Work order:
Go through the entries below, count every line with the string "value", and answer with only that number.

Task input:
+===+

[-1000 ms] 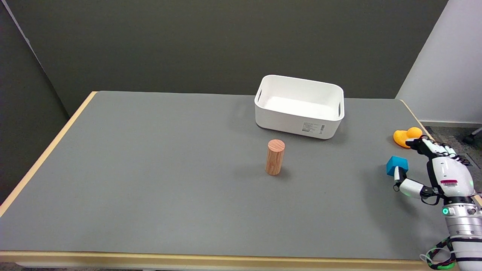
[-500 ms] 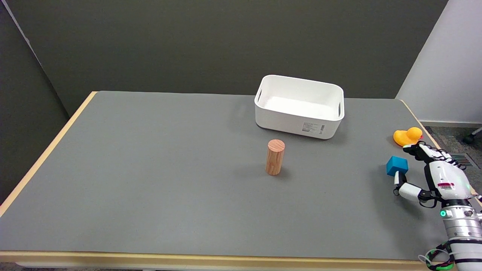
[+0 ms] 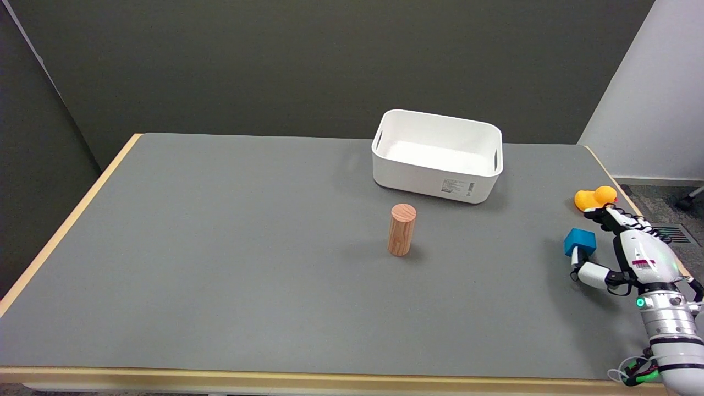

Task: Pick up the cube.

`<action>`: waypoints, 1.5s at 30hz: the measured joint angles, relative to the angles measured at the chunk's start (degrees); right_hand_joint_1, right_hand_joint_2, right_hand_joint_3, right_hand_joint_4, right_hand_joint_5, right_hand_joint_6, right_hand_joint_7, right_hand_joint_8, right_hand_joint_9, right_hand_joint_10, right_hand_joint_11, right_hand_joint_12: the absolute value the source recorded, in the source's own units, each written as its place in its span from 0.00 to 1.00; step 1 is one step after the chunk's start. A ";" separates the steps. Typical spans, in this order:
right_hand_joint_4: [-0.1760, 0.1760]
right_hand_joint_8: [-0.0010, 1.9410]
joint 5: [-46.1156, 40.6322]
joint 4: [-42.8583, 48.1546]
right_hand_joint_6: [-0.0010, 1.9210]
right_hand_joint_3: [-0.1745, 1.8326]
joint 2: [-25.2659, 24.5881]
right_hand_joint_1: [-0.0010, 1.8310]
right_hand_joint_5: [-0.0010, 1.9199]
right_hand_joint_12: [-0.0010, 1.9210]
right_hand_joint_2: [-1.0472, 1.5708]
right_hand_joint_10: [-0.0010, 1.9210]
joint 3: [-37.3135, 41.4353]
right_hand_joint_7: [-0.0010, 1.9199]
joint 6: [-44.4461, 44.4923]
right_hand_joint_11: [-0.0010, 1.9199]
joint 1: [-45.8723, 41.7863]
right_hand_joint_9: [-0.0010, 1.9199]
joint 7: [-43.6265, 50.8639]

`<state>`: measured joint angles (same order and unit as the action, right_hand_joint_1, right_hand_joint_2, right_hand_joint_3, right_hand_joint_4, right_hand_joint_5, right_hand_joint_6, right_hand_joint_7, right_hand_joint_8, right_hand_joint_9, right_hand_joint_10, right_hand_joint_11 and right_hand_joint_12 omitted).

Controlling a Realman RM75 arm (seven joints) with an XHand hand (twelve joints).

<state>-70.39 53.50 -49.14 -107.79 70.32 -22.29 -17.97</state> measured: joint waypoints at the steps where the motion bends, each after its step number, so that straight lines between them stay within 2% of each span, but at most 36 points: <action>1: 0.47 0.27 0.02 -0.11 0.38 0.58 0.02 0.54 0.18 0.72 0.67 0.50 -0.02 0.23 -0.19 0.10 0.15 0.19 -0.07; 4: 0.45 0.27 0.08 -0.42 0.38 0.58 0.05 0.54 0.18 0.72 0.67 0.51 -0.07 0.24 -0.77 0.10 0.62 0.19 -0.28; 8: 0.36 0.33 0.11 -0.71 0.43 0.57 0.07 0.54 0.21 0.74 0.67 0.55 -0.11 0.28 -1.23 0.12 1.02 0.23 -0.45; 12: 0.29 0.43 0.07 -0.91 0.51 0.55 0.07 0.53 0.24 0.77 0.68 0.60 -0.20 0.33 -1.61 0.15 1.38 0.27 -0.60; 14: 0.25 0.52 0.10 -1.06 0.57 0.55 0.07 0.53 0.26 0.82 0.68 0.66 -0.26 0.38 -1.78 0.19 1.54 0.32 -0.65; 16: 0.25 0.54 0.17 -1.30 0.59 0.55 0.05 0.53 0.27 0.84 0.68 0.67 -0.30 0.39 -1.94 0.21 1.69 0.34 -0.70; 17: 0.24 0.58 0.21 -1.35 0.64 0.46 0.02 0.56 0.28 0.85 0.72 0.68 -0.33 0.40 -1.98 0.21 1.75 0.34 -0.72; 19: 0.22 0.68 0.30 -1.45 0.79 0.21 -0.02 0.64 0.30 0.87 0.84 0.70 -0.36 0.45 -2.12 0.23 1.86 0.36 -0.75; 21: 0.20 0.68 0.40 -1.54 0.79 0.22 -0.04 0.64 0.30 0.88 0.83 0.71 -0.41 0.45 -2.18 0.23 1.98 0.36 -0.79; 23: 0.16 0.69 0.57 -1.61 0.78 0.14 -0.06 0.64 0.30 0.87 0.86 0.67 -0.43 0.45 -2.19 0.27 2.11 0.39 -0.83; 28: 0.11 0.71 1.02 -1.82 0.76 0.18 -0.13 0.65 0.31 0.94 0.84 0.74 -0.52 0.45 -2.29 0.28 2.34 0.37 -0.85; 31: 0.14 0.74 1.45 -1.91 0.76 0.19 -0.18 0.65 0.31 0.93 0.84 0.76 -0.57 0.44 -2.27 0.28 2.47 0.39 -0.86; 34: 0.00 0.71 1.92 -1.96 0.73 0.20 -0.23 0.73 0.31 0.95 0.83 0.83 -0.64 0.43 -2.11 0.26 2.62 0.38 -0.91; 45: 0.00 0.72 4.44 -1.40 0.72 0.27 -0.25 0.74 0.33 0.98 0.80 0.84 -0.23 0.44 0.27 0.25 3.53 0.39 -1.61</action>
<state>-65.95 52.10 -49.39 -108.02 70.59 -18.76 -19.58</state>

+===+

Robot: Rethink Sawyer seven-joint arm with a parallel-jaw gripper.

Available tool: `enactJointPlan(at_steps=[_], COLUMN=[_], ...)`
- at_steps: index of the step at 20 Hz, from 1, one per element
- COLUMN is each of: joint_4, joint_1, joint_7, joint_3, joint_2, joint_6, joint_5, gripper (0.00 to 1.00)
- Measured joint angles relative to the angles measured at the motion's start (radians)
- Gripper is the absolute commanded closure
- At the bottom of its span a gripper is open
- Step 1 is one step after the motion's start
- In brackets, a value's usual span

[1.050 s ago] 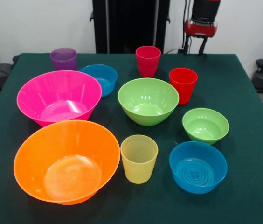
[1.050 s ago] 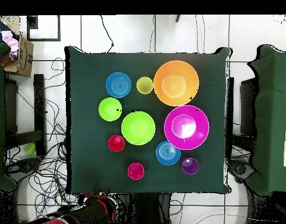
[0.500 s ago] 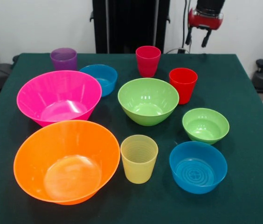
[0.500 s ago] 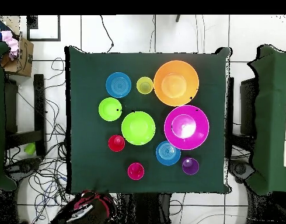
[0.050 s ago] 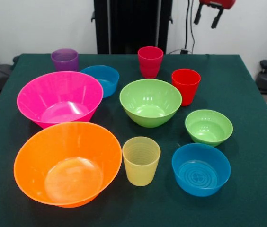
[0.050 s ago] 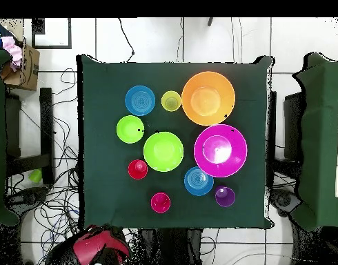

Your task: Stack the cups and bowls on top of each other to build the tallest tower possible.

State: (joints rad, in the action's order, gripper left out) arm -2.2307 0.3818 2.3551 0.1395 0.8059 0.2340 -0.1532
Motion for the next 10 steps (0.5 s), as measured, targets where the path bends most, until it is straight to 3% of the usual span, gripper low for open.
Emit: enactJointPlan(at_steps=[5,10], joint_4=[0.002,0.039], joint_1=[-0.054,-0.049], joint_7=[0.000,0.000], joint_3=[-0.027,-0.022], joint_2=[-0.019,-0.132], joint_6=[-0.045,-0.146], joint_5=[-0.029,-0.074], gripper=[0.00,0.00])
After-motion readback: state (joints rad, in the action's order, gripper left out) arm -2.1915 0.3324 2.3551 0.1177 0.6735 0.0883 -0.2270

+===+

Expected answer:
2